Given data -
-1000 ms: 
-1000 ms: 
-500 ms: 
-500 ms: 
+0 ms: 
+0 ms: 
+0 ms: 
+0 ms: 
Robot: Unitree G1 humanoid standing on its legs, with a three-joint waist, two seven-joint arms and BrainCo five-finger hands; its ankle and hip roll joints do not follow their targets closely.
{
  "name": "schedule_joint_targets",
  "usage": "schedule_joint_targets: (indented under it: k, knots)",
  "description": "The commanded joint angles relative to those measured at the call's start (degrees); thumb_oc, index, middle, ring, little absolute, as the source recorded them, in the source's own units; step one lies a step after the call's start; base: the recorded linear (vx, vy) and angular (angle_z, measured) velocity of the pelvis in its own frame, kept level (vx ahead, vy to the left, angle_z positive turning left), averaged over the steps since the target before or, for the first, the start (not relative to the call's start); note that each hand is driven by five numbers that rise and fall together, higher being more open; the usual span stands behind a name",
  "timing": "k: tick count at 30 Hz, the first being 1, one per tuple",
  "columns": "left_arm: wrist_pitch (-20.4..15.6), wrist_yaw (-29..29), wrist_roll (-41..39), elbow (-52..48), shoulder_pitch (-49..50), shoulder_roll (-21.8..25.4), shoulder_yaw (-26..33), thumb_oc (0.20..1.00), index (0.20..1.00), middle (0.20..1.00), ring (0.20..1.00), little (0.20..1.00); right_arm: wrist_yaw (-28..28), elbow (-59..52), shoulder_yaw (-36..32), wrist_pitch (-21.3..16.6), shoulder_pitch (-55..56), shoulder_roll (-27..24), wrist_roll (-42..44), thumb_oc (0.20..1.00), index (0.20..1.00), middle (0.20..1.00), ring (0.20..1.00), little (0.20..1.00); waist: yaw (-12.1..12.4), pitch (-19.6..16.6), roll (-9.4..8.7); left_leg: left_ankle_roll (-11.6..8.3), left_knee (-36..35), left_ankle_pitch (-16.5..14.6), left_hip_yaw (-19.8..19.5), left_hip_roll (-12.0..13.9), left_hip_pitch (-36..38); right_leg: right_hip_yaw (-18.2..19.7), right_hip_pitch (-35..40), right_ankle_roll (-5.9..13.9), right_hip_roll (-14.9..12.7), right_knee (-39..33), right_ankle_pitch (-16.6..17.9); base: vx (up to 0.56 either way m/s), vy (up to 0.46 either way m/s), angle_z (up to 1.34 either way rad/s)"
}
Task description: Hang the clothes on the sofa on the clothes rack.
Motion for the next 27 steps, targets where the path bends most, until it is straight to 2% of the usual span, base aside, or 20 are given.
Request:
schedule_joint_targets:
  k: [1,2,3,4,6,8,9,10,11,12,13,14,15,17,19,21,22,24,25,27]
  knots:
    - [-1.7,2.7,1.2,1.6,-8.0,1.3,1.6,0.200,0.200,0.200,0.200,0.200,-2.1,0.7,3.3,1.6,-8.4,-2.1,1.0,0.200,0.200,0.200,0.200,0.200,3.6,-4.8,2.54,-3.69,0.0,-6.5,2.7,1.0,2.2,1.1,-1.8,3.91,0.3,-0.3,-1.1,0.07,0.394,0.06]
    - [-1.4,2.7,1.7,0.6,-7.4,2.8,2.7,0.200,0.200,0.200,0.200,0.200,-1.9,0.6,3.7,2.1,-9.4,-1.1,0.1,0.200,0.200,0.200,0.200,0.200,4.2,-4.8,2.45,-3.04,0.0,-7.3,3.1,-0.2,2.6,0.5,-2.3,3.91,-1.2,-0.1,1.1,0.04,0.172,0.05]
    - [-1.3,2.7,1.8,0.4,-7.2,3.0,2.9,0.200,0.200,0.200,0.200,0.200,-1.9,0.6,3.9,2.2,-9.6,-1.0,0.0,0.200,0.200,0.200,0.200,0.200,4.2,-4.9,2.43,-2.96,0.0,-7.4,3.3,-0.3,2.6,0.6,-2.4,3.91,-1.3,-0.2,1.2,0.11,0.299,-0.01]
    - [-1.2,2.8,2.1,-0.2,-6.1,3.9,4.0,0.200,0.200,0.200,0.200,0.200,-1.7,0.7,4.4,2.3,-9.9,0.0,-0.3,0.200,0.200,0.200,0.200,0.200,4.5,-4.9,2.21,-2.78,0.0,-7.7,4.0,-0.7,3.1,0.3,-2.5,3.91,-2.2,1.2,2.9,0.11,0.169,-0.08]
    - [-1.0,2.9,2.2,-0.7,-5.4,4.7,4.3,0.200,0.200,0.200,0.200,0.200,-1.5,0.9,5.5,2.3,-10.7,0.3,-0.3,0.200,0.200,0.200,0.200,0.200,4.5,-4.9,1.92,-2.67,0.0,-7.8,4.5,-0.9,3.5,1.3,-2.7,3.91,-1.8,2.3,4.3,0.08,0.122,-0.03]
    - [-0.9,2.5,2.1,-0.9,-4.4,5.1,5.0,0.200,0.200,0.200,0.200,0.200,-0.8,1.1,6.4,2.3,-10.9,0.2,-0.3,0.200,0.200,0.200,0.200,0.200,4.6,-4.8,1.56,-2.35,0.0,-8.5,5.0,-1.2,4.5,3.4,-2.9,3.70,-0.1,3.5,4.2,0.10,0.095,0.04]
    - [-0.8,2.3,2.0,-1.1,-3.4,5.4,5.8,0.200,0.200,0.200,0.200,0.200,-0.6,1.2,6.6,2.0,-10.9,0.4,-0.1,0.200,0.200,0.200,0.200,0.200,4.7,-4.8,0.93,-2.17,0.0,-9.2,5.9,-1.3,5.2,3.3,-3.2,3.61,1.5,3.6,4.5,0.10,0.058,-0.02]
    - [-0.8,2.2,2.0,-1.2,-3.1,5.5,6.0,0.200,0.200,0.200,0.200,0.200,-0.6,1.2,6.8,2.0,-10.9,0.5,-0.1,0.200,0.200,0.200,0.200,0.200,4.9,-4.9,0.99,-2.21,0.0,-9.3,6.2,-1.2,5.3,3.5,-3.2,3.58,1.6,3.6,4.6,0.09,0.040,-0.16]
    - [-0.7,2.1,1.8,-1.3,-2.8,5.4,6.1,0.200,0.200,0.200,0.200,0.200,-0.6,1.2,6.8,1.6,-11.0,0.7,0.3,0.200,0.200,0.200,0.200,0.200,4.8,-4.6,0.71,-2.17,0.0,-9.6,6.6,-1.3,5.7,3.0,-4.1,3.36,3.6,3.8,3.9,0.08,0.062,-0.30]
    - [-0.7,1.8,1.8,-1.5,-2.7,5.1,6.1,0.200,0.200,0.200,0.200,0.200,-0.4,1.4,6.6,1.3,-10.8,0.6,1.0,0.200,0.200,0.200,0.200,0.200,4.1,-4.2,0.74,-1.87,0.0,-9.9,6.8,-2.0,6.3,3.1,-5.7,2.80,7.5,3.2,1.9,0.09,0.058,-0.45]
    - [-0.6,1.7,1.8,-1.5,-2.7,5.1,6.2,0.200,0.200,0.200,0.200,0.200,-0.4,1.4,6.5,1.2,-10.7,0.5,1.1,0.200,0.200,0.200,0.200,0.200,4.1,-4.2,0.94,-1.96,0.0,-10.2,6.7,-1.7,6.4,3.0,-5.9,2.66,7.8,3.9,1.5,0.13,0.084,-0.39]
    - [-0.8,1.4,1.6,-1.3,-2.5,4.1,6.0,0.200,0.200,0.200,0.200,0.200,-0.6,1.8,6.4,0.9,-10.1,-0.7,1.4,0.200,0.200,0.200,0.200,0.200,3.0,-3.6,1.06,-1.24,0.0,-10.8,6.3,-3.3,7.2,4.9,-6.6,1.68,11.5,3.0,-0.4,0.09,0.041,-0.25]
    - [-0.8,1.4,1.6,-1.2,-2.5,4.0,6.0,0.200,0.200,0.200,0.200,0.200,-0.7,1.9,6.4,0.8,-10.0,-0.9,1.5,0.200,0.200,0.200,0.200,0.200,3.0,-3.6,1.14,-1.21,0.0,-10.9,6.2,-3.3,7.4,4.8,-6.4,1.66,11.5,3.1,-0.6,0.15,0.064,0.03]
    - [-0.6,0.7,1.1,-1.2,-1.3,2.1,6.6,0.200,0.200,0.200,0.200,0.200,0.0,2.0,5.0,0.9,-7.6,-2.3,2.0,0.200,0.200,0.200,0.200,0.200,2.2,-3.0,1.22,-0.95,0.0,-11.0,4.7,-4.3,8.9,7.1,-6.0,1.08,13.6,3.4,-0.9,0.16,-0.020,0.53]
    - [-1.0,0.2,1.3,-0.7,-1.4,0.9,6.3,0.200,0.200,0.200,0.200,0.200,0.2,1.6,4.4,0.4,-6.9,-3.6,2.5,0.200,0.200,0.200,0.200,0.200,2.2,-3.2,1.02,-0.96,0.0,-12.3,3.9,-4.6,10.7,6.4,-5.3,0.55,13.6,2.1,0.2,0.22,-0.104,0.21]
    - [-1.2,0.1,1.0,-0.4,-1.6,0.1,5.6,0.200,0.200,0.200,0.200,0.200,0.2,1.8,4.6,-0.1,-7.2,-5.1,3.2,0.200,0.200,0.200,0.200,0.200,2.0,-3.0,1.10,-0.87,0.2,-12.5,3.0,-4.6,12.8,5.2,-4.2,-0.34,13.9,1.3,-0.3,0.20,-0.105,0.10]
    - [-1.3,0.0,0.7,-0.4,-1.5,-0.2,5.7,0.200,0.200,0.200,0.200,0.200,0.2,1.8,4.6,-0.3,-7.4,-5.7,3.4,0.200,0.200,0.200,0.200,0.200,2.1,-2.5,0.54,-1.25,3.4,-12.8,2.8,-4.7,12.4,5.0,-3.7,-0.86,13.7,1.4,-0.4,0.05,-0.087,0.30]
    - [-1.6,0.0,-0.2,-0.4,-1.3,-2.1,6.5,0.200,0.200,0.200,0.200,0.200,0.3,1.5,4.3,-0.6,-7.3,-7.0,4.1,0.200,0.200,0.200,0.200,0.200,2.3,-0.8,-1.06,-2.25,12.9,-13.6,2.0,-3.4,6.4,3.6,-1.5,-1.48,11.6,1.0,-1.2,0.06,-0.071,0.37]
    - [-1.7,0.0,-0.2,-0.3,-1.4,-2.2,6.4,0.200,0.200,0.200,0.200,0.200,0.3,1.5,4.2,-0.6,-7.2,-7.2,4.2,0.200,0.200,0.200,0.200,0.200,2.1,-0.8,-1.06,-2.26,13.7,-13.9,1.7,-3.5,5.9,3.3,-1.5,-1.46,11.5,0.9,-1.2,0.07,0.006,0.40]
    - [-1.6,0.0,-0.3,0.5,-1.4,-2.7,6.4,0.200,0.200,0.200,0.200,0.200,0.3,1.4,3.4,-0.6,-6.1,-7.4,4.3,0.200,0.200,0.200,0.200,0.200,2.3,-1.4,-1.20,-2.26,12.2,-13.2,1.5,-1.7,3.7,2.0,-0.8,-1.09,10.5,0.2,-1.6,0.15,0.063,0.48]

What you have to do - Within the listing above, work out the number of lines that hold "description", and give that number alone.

Result of the task - 2